Given the potential for significant spread, the WHO declared the outbreak a Public Health Emergency of International Concern, requiring a coordinated response. However, though cross-border regional spread is possible, the global risk remains low, given that Ebola requires close physical contact for transmission. If there is a well-coordinated public health response by government agencies, medical experts and humanitarian organizations, outbreaks can be contained.

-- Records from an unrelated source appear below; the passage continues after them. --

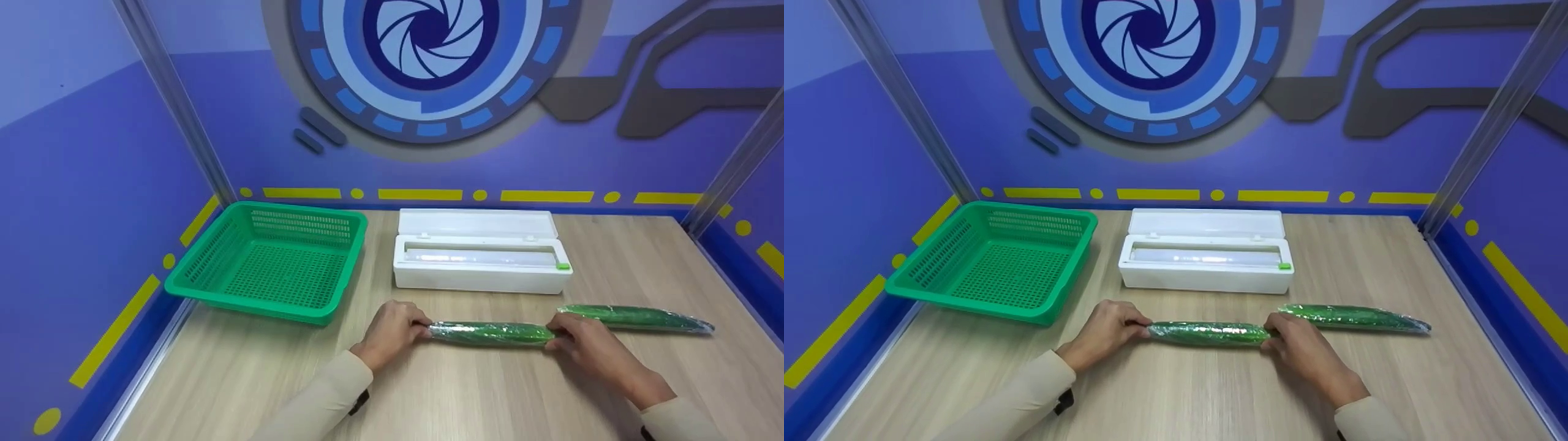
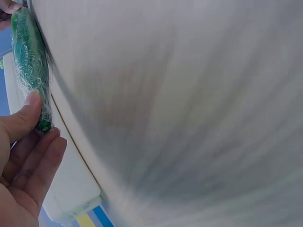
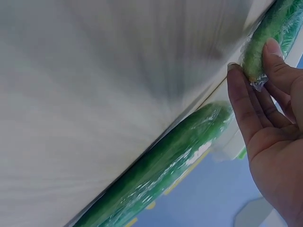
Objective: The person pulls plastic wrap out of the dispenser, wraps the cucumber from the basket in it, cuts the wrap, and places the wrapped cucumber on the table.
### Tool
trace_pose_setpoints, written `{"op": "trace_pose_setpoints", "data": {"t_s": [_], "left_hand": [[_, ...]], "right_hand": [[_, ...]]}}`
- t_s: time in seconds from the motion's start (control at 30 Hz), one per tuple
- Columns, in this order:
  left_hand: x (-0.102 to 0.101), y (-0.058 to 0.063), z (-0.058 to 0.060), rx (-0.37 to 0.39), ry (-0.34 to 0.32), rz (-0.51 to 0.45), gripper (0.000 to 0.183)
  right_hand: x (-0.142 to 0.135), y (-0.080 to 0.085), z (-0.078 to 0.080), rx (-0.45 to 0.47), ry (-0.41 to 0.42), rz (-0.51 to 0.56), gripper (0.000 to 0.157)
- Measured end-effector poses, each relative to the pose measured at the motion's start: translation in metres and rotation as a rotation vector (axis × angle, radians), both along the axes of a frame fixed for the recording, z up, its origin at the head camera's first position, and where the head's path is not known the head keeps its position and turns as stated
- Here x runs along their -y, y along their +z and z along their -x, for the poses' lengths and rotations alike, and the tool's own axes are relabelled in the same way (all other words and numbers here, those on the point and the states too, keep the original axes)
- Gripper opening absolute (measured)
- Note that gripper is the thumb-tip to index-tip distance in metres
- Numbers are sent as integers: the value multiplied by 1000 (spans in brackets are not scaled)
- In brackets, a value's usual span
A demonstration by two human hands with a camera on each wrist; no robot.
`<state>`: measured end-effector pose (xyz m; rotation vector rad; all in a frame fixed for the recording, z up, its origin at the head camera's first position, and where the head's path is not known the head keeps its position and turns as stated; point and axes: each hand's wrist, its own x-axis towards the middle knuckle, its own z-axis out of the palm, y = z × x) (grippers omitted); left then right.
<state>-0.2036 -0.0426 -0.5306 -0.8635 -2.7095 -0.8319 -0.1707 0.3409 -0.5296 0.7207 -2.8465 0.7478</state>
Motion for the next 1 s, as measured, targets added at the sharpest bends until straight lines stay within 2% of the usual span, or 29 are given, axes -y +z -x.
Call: {"op": "trace_pose_setpoints", "data": {"t_s": [0.37, 0.67, 0.83, 1.0], "left_hand": [[-19, -2, -6, -30, -41, 3, 13], [-39, -3, -8, -26, -67, 22, 13], [-49, -5, -9, -20, -85, -8, 14], [-60, -6, -10, -16, -102, -21, 14]], "right_hand": [[-21, 6, -2, 100, -58, -45, 23], [-47, 7, -4, 128, -69, -62, 20], [-59, 7, -4, 116, -68, -53, 21], [-71, 11, -3, 169, -95, -73, 22]]}}
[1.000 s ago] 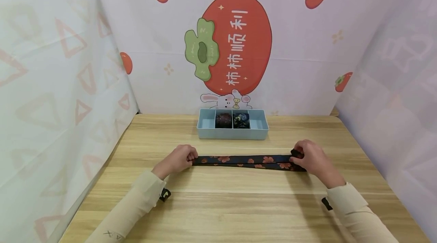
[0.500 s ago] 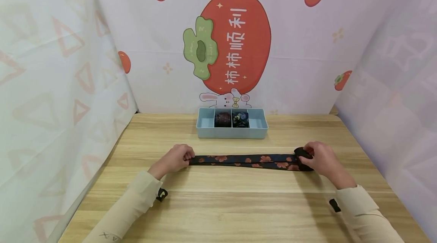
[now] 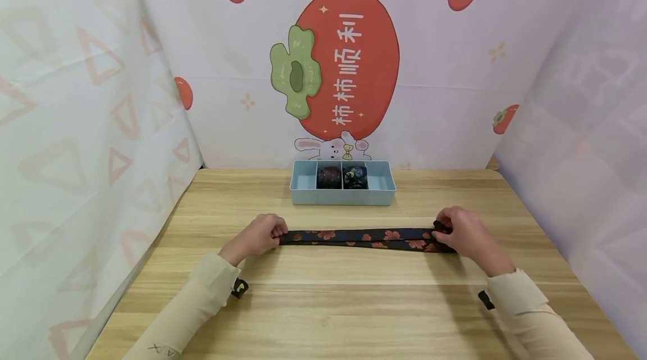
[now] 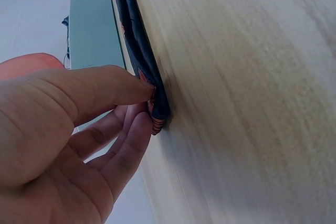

What Is Being Done to Control It?

International and national authorities, local health agencies and workers, and international humanitarian partners, such as International Medical Corps, are working together to contain this outbreak through a proven set of interventions, including:

  • surveillance;
  • infection prevention and control measures, including providing personal protective equipment (PPE) and training;
  • rapid identification and isolation of cases;
  • contact tracing of family members or others who may have been exposed;
  • case management;
  • safe and dignified burials;
  • community engagement and risk communication; and
  • establishing SRUs and ETCs.

These efforts are essential to stopping transmission and protecting affected communities and neighboring regions.

How Dangerous Is This Outbreak? Is This a New Pandemic Risk?

Ebola is a serious and often deadly disease, with fatality rates varying widely depending on the strain and access to care. The Bundibugyo strain has historically had mortality rates ranging from about 30% to 50%.

Though the current outbreak is concerning—especially given the lack of a vaccine—it is not considered a pandemic risk. Ebola spreads through direct contact rather than through the air, which makes it easier to contain with well-coordinated and funded public health measures.

Why Are There So Many Outbreaks in the DRC?

The DRC has experienced more Ebola outbreaks than any other country, due in part to its ecology, health-system challenges and ongoing humanitarian crises. The virus is believed to circulate in wildlife in the region, leading to repeated spillover events into human populations.

Outbreak response can also be complicated by factors such as conflict, population movement and displacement, and limited access to healthcare—conditions that make it harder to detect and contain cases quickly.

How Does This Compare to Past Outbreaks?

This is the 17th recorded Ebola outbreak in the DRC since 1976, reflecting how frequently the virus re-emerges in the region.

Though the current outbreak is smaller than the 2014–2015 West Africa epidemic, it is still serious—particularly because it involves a rarer strain with no approved vaccine and is occurring in a complex humanitarian context—and currently ranks as the third-largest in history.